7) I prefer parents to be

a – In the lesson with their child

b – Outside of the lesson area

c – Depends on the child’s age and how they respond to the parent


8) I think that practicing should be

a – Supervised by parents for all students.

b – Supervised by parents of only the youngest students

C – The responsibility of the student


9) When teaching beginners I use

a – One method book series

b – More than one method book series

c – A combination of music and supplemental materials


10) I teach scales and arpeggios

a – Right from the start

b – After the student gets some experience with the basics of note-reading

c – I don’t teach scales and arpeggios


11) I teach mainly

a – Classical Music

b – Jazz and Popular Music

c – A combination of the above


12) To me, a highly successful student can (choose one)

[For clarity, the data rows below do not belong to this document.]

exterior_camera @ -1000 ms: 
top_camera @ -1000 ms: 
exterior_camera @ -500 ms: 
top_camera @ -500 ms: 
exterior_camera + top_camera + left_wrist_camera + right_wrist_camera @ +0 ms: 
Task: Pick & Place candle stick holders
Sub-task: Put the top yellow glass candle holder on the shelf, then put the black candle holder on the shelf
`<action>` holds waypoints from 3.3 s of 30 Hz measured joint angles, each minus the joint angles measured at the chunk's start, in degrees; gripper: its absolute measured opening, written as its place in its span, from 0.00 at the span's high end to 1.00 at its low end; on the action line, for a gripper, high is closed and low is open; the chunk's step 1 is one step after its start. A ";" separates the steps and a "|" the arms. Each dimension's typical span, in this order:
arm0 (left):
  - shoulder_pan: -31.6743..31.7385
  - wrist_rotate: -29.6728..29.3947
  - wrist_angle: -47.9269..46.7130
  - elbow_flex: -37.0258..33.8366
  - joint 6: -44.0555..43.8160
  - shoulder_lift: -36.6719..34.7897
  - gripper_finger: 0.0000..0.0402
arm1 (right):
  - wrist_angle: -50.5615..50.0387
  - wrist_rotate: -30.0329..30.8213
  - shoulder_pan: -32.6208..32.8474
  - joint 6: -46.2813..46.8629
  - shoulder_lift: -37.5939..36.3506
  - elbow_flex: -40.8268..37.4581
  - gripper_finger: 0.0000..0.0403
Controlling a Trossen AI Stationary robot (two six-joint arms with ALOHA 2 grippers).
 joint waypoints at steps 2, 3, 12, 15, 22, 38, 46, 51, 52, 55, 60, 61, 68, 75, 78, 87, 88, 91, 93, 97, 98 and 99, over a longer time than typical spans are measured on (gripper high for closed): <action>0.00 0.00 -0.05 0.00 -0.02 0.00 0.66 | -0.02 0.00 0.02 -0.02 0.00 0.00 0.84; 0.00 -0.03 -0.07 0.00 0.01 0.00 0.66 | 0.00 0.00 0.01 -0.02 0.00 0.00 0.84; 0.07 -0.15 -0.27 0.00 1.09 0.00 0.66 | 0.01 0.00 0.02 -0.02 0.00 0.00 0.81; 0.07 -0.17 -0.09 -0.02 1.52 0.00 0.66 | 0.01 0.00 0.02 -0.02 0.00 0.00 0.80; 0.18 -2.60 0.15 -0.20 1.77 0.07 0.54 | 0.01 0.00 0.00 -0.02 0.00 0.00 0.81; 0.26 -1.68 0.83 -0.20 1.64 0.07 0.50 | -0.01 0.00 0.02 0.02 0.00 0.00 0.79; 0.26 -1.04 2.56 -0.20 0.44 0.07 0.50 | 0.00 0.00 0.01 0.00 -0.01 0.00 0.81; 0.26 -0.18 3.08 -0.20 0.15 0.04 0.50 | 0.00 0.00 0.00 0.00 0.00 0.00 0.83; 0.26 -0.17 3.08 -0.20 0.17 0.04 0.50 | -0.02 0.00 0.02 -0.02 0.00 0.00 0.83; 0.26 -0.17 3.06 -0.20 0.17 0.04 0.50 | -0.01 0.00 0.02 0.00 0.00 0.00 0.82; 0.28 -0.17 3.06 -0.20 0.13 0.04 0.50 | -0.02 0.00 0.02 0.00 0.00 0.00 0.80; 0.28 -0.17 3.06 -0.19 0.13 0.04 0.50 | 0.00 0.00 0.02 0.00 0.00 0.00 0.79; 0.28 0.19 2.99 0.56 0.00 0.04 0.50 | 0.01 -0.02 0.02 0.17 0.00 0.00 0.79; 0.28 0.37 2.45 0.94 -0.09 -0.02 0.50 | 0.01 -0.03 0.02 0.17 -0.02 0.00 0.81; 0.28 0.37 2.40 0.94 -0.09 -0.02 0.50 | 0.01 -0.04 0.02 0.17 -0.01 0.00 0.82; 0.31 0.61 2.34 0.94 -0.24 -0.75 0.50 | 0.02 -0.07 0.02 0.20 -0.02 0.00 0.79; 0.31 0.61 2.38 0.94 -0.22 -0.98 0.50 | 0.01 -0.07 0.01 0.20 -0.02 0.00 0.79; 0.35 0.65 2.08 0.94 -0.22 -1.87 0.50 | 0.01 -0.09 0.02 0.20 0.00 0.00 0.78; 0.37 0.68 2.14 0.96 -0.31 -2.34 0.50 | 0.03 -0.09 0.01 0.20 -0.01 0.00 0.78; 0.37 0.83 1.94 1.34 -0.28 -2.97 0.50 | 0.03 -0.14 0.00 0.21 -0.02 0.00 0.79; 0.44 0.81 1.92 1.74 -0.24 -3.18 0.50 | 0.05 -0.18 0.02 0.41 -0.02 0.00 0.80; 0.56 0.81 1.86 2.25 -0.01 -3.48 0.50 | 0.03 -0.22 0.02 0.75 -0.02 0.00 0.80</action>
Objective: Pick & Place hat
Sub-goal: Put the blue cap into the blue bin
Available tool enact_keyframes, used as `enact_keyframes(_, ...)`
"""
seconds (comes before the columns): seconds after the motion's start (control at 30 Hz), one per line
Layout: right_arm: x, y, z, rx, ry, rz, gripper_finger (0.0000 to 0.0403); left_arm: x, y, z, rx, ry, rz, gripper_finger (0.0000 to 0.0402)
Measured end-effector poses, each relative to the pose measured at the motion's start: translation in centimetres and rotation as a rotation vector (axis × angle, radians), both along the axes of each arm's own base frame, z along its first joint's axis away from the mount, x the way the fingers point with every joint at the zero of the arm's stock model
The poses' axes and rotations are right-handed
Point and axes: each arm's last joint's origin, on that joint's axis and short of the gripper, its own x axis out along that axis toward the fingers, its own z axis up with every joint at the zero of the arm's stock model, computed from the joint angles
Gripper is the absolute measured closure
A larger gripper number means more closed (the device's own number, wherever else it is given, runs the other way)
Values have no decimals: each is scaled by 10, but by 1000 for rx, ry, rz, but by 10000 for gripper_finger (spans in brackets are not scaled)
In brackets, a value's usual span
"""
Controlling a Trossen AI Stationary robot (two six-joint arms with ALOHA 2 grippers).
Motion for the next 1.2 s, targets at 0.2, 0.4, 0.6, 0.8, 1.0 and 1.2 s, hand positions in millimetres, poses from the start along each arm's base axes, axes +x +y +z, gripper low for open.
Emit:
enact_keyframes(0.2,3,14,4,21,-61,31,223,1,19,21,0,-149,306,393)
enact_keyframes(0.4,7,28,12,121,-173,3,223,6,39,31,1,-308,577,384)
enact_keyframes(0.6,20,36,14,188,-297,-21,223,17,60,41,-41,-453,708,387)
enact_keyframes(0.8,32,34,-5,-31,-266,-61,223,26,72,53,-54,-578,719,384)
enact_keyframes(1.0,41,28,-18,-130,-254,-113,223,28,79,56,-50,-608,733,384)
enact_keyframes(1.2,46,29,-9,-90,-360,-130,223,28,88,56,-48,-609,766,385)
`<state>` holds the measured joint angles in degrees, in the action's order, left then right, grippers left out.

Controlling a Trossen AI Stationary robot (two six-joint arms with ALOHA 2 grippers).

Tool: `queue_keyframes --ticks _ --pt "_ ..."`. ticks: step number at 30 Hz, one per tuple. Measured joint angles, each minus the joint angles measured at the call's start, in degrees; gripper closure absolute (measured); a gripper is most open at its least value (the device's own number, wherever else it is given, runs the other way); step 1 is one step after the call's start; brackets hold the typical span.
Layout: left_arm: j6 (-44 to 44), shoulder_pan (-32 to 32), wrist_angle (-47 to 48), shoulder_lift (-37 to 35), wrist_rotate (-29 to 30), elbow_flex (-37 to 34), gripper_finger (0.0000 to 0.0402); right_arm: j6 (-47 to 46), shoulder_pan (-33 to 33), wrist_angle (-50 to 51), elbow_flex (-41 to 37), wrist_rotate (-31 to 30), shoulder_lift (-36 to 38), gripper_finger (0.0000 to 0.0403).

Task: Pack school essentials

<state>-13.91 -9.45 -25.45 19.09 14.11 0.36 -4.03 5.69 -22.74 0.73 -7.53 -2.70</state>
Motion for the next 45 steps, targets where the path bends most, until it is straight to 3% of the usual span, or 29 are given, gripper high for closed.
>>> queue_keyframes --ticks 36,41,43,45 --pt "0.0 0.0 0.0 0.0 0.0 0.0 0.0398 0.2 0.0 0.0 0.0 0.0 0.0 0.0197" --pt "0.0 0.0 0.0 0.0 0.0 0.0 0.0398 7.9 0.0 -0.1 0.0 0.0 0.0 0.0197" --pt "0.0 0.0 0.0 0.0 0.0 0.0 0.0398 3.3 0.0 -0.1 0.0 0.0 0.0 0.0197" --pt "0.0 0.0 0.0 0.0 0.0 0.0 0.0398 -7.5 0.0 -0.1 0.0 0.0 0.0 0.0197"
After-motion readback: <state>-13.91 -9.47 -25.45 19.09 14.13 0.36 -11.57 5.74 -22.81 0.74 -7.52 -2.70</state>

a – Play a difficult classical piece accurately and musically

b – Sight read well

c – Improvise and play by ear


13) I teach Music Theory

a – Using a Music Theory book/books

b – As it comes up during the lesson

c – During group lessons or at a separate lesson

d – I do not teach Music Theory


14) My recital policy is,

a – All students should participate in periodic studio recitals

b – Recitals should be optional for students

c – I do not hold studio recitals


15) My feelings about festivals and competitions are,

a – All students should participate in festivals wherever possible.

B – Participation in festivals should be optional

c – My students do not participate in festivals and competitions


16) When choosing repertoire,

a – I have a set sequence of pieces I use with every student

b – I choose pieces based on each individual student’s preferences

c – A combination of the above.


17) When it comes to using technology in the studio

a – I use applications and computer-based learning wherever possible

b – I use some programs and apps

c – I do not use much technology in the studio


18) I think that Hannon Exercises are,

a – Excellent and should be studied by everyone

b – Good for some students who need to focus on technique

c – A complete waste of time


19) I think that technique, in general, should be taught

a – Using the major piano repertoire

b – As a separate skill using technical exercises and etudes


So what were your results?

Go back and see which things you’ve checked. Do they reflect the way you see yourself as a teacher?

The truth is there are no right or wrong answers. However, you can use these answers to craft your own studio policy or mission statement.


I hope you enjoyed taking this little quiz. I enjoyed writing out the questions and answering them myself. I feel a bit more confident now. I know what kind of piano teacher I am and I also have a better idea of what kind of teacher I want to become.